• **EXERCISE**
Reproduce the opening lines of the records exactly, please, stopping after the line that contains "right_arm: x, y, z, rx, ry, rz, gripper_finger".

• **MATERIAL TO PROCESS**
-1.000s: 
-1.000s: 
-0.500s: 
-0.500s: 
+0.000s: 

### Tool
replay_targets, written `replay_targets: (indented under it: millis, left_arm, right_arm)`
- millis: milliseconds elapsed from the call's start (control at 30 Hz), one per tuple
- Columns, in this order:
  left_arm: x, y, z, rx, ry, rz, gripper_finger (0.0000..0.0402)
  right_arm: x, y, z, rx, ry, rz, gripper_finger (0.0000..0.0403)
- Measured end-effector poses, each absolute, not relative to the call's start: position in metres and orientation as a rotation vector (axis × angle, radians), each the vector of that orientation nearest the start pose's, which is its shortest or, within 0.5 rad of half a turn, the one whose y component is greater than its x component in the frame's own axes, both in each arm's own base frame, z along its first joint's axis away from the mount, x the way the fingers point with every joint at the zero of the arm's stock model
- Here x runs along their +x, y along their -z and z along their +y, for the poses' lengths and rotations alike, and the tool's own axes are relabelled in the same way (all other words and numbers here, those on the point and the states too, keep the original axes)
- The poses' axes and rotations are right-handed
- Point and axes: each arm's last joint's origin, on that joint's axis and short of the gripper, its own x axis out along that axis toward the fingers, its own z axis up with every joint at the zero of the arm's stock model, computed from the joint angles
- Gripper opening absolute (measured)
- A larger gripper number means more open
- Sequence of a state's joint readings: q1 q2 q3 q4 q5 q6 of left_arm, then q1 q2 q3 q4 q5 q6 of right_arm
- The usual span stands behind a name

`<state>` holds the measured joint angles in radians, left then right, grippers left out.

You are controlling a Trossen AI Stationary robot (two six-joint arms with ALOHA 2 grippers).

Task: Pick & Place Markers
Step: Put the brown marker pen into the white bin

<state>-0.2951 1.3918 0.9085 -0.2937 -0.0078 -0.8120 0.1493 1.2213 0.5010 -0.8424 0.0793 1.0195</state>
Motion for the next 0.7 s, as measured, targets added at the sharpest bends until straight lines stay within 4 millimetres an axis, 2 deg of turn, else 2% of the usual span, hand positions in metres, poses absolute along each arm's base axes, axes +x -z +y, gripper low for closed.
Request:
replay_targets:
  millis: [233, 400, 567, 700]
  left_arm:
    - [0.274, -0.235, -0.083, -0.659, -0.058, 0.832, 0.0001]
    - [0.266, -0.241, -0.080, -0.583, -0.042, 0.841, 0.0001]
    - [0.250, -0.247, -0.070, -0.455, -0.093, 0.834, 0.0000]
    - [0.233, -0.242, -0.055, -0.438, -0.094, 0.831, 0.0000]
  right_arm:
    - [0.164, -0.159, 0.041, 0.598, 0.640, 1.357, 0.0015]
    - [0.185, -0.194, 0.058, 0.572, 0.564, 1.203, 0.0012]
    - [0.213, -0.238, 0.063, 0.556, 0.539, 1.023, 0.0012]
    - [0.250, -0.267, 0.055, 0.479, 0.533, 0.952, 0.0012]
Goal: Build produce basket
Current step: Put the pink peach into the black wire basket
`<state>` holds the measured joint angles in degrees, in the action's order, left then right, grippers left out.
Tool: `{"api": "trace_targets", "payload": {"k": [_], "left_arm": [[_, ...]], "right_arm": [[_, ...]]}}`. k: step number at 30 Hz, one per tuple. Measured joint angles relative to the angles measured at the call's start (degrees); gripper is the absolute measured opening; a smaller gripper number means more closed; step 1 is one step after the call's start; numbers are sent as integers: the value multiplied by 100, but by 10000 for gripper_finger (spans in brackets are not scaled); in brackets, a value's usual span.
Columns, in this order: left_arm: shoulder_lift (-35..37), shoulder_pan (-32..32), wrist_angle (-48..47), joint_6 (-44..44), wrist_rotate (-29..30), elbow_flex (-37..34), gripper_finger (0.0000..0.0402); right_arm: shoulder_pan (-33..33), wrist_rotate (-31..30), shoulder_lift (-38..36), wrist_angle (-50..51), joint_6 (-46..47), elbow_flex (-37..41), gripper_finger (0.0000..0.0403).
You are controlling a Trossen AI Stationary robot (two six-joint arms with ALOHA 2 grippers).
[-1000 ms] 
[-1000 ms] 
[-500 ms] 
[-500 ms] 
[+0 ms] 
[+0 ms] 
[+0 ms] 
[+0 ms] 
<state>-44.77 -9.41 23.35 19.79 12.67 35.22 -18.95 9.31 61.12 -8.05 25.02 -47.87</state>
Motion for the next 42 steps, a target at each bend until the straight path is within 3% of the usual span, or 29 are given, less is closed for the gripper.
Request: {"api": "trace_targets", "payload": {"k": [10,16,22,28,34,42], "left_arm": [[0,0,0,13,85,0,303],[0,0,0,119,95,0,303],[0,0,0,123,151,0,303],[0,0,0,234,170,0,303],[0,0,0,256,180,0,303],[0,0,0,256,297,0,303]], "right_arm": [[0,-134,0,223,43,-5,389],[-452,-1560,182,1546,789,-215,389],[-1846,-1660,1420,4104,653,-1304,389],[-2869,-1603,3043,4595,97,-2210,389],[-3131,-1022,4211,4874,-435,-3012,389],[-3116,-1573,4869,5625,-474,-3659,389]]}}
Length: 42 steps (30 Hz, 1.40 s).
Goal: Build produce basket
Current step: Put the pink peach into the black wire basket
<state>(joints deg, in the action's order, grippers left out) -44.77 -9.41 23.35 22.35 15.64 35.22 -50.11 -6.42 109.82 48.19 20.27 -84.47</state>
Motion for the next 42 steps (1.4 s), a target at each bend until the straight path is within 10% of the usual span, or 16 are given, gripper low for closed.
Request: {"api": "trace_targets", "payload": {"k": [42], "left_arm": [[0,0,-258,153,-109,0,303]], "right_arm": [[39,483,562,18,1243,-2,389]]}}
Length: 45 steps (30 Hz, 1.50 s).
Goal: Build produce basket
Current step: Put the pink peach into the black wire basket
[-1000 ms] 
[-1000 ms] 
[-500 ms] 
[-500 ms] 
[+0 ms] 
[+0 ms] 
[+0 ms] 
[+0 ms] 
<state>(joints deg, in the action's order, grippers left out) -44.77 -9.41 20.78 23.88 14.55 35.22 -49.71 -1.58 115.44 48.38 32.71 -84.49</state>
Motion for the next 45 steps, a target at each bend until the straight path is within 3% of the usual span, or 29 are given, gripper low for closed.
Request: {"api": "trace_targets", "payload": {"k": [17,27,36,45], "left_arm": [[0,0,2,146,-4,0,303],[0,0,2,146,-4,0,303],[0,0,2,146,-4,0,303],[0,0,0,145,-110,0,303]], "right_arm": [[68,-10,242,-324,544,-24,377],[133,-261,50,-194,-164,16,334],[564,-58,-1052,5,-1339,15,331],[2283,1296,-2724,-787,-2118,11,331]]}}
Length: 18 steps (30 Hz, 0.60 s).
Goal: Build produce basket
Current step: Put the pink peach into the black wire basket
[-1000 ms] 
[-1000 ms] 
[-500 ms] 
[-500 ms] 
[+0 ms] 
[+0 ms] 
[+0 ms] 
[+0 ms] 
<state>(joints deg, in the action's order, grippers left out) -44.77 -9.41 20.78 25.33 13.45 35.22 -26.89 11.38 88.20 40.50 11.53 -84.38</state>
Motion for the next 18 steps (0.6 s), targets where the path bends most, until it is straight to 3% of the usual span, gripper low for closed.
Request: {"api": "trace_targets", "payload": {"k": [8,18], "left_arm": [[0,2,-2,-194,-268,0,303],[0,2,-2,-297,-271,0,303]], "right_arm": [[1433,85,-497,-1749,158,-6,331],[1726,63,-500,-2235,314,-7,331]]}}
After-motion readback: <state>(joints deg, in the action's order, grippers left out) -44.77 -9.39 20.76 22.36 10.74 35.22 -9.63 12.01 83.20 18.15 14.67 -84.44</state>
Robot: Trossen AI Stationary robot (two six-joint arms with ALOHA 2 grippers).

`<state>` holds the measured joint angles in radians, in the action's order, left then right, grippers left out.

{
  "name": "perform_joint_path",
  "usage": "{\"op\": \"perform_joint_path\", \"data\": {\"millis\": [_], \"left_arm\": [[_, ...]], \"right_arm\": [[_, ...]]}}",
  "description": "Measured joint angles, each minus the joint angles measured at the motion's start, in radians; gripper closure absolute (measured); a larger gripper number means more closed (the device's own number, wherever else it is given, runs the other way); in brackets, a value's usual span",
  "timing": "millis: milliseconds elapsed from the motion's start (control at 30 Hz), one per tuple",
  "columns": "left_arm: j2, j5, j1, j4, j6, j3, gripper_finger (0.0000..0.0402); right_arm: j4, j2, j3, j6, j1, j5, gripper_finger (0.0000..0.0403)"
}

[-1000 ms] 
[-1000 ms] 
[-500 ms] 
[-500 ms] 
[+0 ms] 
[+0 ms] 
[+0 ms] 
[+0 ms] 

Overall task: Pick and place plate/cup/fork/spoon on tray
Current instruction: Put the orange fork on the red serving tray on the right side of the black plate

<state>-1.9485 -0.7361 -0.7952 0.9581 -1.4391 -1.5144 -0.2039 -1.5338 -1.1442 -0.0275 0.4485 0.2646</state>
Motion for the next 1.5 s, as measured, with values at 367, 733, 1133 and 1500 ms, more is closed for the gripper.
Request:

• **RESPONSE TO THE TASK**
-1.000s: 
-1.000s: 
-0.500s: 
-0.500s: 
+0.000s: 

### Tool
replay_targets, written `replay_targets: (indented under it: millis, left_arm, right_arm)`
- millis: milliseconds elapsed from the call's start (control at 30 Hz), one per tuple
- Columns, in this order:
  left_arm: x, y, z, rx, ry, rz, gripper_finger (0.0000..0.0402)
  right_arm: x, y, z, rx, ry, rz, gripper_finger (0.0000..0.0403)

Nothing further is needed to complete this exercise.